Someday, chemically protective suits made of fabric coated in self-healing, thin films may prevent farmers from exposure to organophosphate pesticides, soldiers from chemical or biological attacks in the field and factory workers from accidental releases of toxic materials, according to a team of researchers at Pennsylvania’s Penn State University.
“Fashion designers use natural fibers made of proteins like wool or silk that are expensive and they are not self-healing,” said Melik C. Demirel, professor of engineering science and mechanics. “We were looking for a way to make fabrics self-healing using conventional textiles, so we came up with this coating technology.”
The procedure is simple. The material to be coated is dipped in a series of liquids to create layers of material to form a self-healing, polyelectrolyte layer-by-layer coating.
This coating is deposited “under ambient conditions in safe solvents, such as water, at low cost, using simple equipment amenable to scale-up,” the researchers reported in ACS Applied Materials & Interfaces online. Polyelectrolyte coatings are made up of positively and negatively charged polymers, in this case polymers like those in squid ring teeth proteins.
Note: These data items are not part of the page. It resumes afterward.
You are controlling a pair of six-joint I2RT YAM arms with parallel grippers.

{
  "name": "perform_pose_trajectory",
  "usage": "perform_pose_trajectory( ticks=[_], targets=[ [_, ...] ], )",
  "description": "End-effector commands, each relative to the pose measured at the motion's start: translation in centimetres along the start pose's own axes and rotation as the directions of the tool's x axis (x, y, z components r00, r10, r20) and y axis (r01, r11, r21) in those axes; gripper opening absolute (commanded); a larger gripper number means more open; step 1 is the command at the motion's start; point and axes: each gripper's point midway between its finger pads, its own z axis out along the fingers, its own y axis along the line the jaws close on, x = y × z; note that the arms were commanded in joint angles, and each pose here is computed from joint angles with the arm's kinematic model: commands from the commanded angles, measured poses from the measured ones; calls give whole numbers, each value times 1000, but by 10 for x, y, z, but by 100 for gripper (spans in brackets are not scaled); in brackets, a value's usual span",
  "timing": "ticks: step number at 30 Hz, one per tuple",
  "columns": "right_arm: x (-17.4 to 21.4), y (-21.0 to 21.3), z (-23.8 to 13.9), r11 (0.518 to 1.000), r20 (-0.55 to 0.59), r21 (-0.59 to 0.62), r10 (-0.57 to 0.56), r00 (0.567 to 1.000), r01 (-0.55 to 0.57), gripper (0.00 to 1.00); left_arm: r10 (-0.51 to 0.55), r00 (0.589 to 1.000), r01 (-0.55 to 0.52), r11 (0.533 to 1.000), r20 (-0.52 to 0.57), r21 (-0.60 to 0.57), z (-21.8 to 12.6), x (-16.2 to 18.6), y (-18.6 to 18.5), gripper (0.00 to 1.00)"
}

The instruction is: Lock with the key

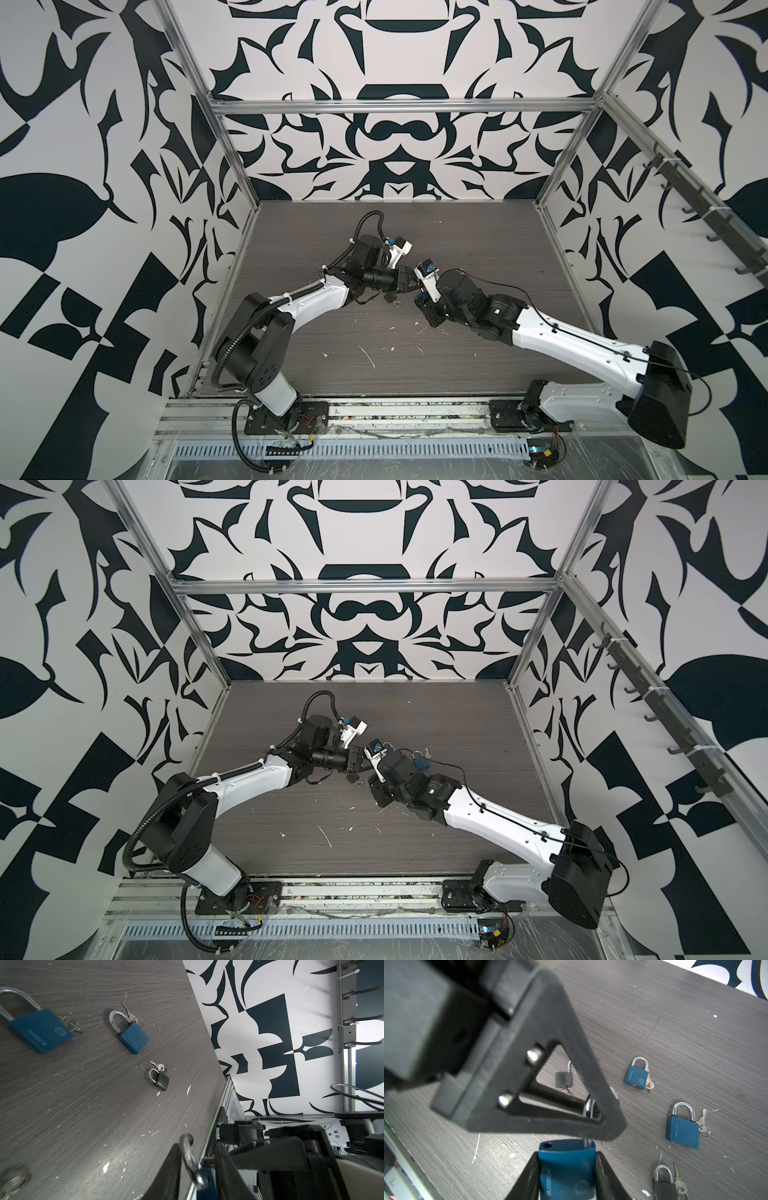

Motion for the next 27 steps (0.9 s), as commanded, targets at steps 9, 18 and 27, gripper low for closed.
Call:
perform_pose_trajectory(
  ticks=[9,18,27],
  targets=[
    [-39,9,-13,999,114,-29,18,993,-15,0,19,1000,-19,999,-7,43,8,-6,-10,0],
    [-41,1,-10,986,120,-86,156,980,-146,46,-36,997,34,999,70,26,2,-17,-2,0],
    [-40,-15,-27,951,181,-174,284,942,-254,56,-122,960,104,991,254,82,-20,-59,9,0]
  ],
)
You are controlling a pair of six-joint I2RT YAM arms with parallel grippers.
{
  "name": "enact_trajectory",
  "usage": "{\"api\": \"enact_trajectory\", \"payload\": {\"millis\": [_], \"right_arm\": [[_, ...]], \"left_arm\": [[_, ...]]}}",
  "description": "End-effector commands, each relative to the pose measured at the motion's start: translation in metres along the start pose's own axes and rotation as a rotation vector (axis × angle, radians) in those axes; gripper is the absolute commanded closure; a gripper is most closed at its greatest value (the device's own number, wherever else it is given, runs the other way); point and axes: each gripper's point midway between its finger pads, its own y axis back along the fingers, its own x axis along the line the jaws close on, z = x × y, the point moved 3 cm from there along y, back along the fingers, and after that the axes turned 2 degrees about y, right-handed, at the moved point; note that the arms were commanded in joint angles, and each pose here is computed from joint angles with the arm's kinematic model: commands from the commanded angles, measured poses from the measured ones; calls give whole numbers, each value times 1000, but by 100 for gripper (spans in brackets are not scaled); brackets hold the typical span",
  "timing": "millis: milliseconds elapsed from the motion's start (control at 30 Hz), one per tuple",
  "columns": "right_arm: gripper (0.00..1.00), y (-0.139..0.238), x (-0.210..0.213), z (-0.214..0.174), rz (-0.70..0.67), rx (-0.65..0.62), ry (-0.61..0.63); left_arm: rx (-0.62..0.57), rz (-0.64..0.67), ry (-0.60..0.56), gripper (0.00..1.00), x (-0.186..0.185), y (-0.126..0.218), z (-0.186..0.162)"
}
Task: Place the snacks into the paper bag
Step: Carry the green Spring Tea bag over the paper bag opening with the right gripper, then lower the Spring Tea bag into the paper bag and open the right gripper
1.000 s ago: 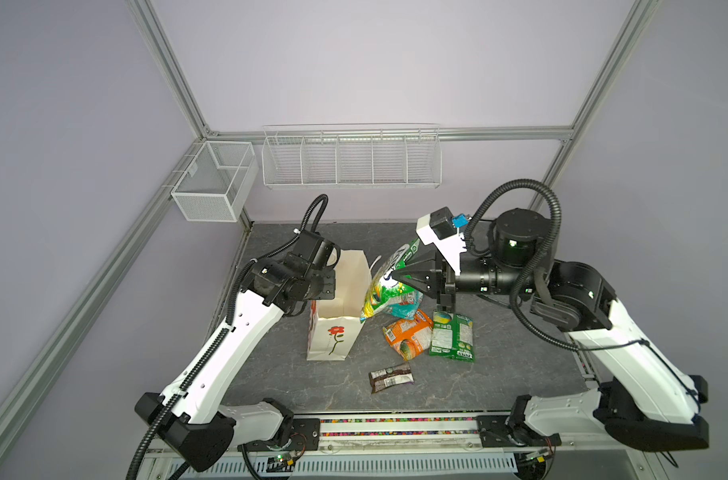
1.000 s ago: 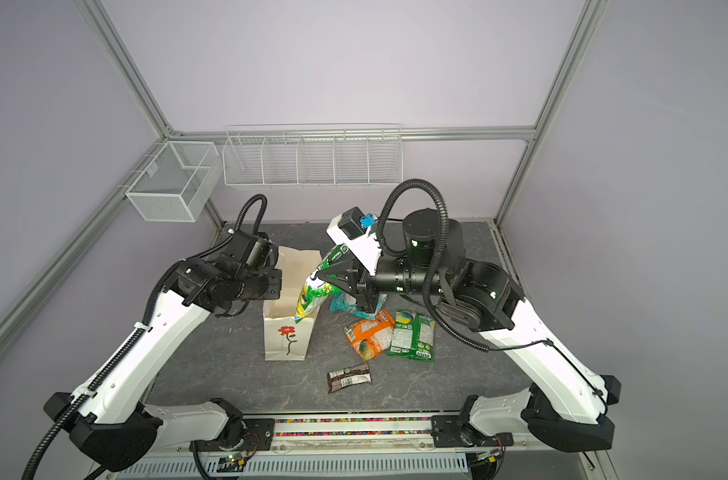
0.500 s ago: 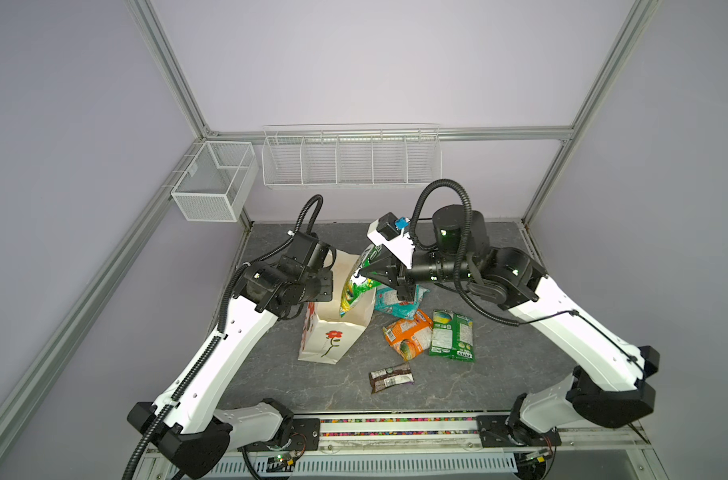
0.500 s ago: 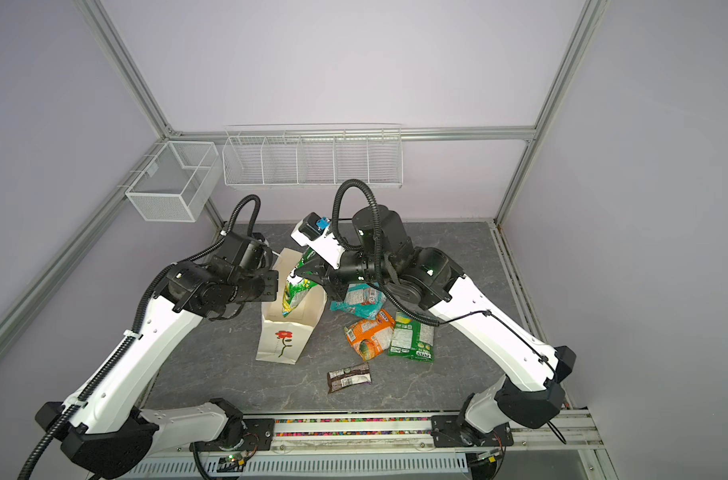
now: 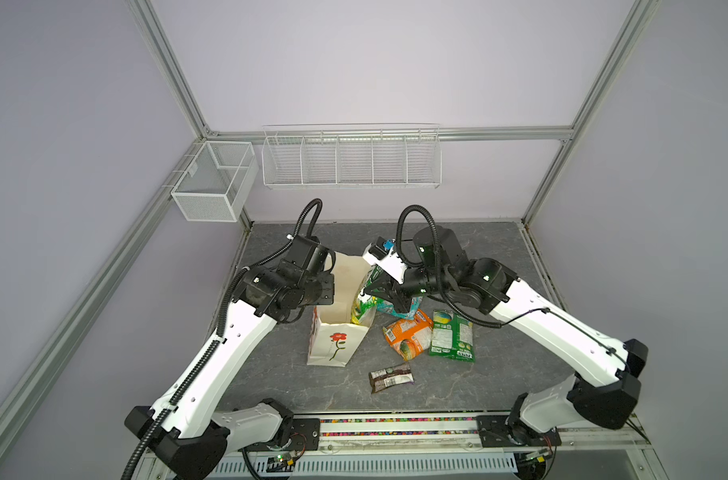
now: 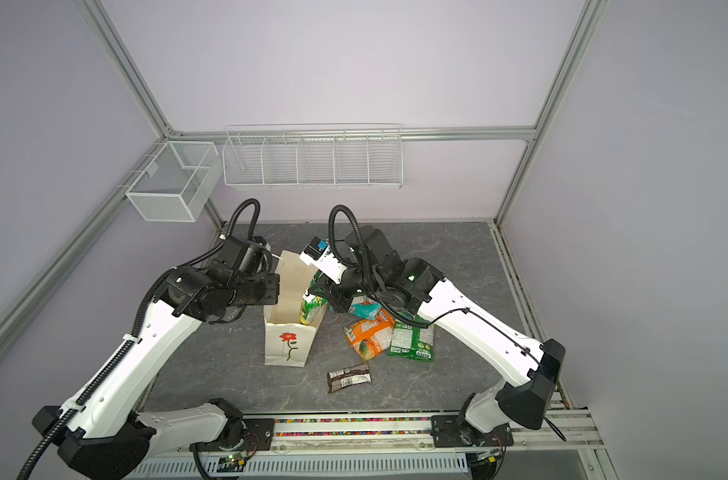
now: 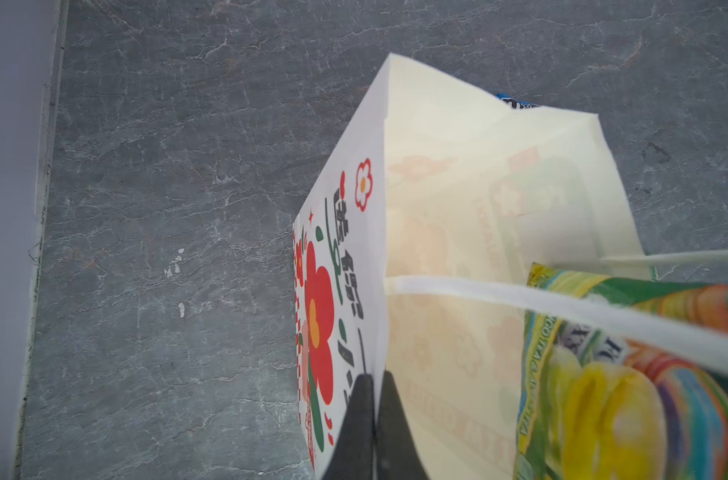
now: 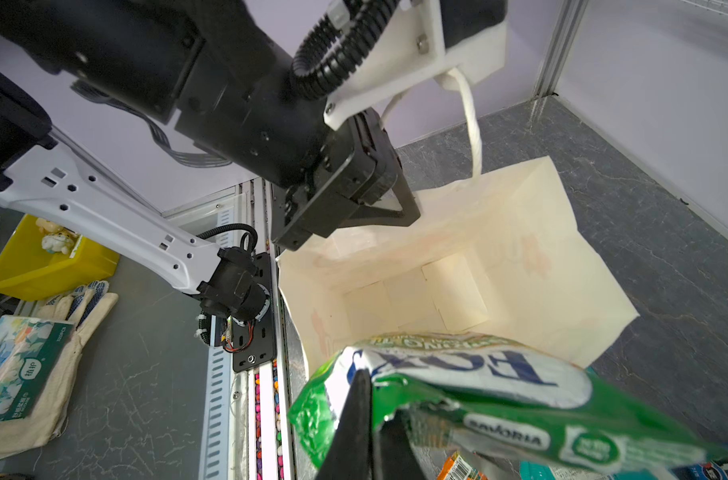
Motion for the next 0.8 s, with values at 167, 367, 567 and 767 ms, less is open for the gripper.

“We currently dip the whole garment to create the advanced material, but we could do the threads first, before manufacturing if we wanted to,” said Demirel.
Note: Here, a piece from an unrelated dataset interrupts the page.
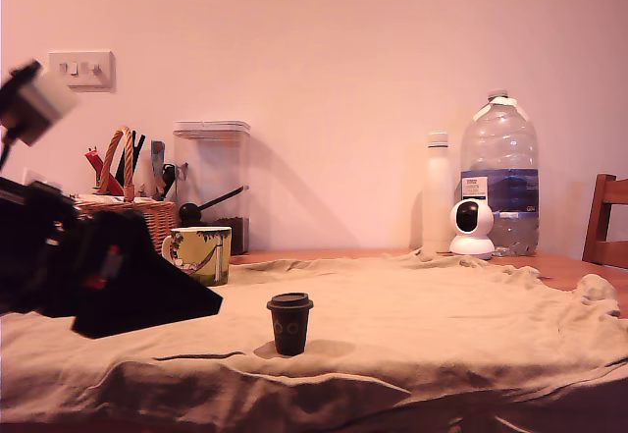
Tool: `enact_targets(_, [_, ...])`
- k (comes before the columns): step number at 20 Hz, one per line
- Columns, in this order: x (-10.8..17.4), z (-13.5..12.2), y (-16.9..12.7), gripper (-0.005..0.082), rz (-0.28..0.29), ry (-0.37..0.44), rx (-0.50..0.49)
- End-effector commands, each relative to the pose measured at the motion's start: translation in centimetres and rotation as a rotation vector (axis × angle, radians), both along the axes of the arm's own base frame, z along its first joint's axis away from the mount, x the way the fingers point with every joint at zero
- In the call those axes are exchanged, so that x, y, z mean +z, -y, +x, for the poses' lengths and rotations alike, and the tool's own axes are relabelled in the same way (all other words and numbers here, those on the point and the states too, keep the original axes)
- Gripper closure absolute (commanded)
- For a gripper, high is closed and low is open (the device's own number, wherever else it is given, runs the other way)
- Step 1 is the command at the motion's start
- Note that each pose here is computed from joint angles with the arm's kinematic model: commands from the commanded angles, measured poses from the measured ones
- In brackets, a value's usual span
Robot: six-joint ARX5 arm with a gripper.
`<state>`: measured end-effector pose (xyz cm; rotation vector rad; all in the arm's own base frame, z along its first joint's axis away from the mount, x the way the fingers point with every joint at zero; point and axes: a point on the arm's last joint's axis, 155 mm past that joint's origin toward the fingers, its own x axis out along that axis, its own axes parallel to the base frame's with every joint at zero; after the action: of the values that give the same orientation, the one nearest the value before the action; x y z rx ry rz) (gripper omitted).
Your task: Pick up the coffee capsules on the table and drop them inside the coffee cup
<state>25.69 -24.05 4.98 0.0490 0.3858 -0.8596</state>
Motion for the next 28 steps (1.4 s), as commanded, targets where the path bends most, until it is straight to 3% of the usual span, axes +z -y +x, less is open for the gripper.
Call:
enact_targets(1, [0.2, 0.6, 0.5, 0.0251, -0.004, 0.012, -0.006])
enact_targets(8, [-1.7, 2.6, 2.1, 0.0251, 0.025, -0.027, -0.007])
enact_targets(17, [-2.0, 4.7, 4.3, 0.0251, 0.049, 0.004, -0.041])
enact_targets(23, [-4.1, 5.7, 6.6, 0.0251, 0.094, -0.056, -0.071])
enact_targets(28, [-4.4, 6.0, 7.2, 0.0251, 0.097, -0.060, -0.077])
During the layering, enzymes can be incorporated into the coating. The researchers used urease—the enzyme that breaks urea into ammonia and carbon dioxide—but in commercial use, the coating would be tailored with enzymes matched to the chemical being targeted.
“If you need to use enzymes for biological or chemical effects, you can have an encapsulated enzyme with self-healing properties degrade the toxin before it reaches the skin,” said Demirel.
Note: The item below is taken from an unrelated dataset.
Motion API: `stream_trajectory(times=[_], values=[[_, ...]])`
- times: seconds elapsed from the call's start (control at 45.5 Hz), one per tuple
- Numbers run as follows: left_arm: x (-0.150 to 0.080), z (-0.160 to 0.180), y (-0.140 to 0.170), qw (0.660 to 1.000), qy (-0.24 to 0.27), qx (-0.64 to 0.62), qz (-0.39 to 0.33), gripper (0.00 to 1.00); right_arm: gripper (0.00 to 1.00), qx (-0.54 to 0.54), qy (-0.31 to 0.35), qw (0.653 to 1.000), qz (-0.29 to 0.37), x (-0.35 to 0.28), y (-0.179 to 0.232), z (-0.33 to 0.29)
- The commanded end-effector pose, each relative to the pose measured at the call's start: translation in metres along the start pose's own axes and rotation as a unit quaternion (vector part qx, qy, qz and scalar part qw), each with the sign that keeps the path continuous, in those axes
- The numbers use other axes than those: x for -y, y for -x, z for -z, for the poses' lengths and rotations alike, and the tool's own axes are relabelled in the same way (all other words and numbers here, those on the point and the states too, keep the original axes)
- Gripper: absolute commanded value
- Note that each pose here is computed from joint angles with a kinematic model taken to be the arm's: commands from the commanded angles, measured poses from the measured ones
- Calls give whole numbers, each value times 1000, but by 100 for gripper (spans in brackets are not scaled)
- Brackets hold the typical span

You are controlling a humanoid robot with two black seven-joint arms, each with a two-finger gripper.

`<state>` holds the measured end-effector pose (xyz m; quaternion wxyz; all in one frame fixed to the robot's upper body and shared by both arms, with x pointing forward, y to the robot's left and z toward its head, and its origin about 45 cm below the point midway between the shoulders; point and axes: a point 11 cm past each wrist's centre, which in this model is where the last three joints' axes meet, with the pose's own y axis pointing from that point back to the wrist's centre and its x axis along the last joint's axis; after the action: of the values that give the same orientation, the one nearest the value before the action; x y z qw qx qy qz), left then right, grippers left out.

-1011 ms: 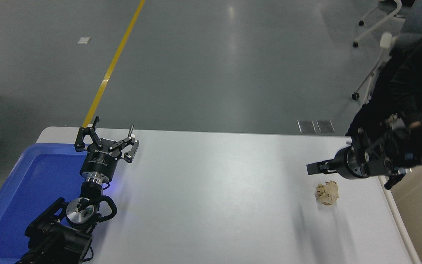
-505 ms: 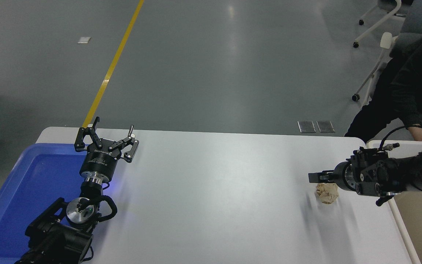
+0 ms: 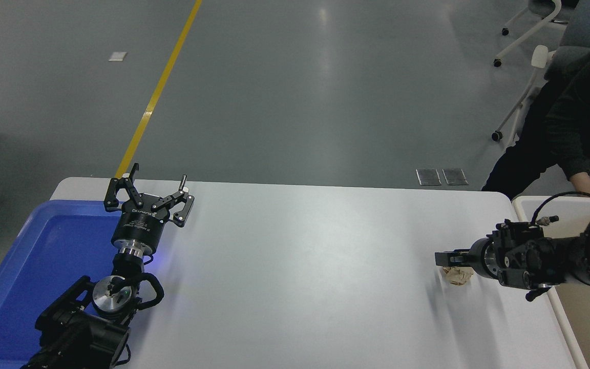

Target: Pick up paper ball place in dustbin

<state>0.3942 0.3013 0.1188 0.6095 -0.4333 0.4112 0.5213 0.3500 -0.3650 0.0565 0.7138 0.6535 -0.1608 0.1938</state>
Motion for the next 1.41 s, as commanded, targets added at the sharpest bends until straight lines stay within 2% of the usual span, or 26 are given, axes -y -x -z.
stream_trajectory(times=[0.0,0.11,0.176,0.22,0.242,0.286,0.308,0.352,0.374,0.396,0.835,1.077,1.209,1.385], values=[[0,0,0,1000,0,0,0,99,98,6,-1,1000,3,3,8,1],[0,0,0,1000,0,0,0,99,96,15,-8,1000,2,4,8,6],[0,0,0,1000,0,0,0,99,91,19,-11,1000,1,4,8,8],[0,0,0,1000,0,0,0,99,75,19,-11,1000,1,5,8,8],[0,0,0,1000,0,0,0,99,63,18,-11,1000,2,4,8,8],[0,0,0,1000,0,0,0,99,33,15,-9,1000,3,4,8,7],[0,0,0,1000,0,-1,0,99,23,14,-9,1000,3,4,9,6],[0,0,0,1000,0,0,0,99,19,14,-8,1000,5,4,9,5],[0,0,0,1000,0,0,0,99,12,14,-8,1000,4,4,9,5],[0,0,0,1000,0,0,0,99,0,14,-8,1000,4,4,9,5],[0,0,0,1000,0,0,0,99,0,32,0,999,15,-24,-7,-24],[0,0,0,1000,0,0,0,99,0,46,-26,998,21,-88,-38,-34],[0,0,0,1000,0,0,0,99,0,49,-41,997,32,-146,-67,-39],[0,0,0,1000,0,0,0,99,0,37,-20,998,38,-205,-97,-51]])
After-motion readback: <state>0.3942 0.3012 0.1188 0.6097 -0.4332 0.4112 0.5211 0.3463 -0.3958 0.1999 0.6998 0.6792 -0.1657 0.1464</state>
Many toxic substances can be absorbed through the skin. Organophosphates, for example, used as herbicides and insecticides, are absorbed through the skin and can be lethal. Some of these chemicals have also been used as nerve agents. A garment coated with a self-healing film containing an organophosphate hydrolase, an enzyme that breaks down the toxic material, could limit exposure. The squid ring teeth polymer is self-healing in the presence of water, so laundering would repair micro and macro defects in the coating, making the garments rewearable and reusable.
“The coatings are thin, less than a micron, so they wouldn’t be noticed in everyday wear,” said Demirel. “Even thin, they increase the overall strength of the material.”
For manufacturing environments where hazardous chemicals are necessary, clothing coated with the proper enzyme combination could protect against accidental chemical releases. Future use of these coatings in medical meshes could also help patients minimize infections for quick recovery.
Also working on this project from Penn State were Srinivas Tadigadapa, professor of electrical engineering and affiliate of the Materials Research Institute; David Gaddes, graduate student in bioengineering; and Huihun Jung and Abdon Pena-Francesch, graduate students in engineering science and mechanics. Outside the university, Genevieve Dion, assistant professor and director, Shima Seiki Haute Technology Lab, Drexel University; and Walter J. Dressick, U.S. Naval Research Laboratory, Washington, D.C., participated.
The Army Research Office and the Office of Naval Research supported this work.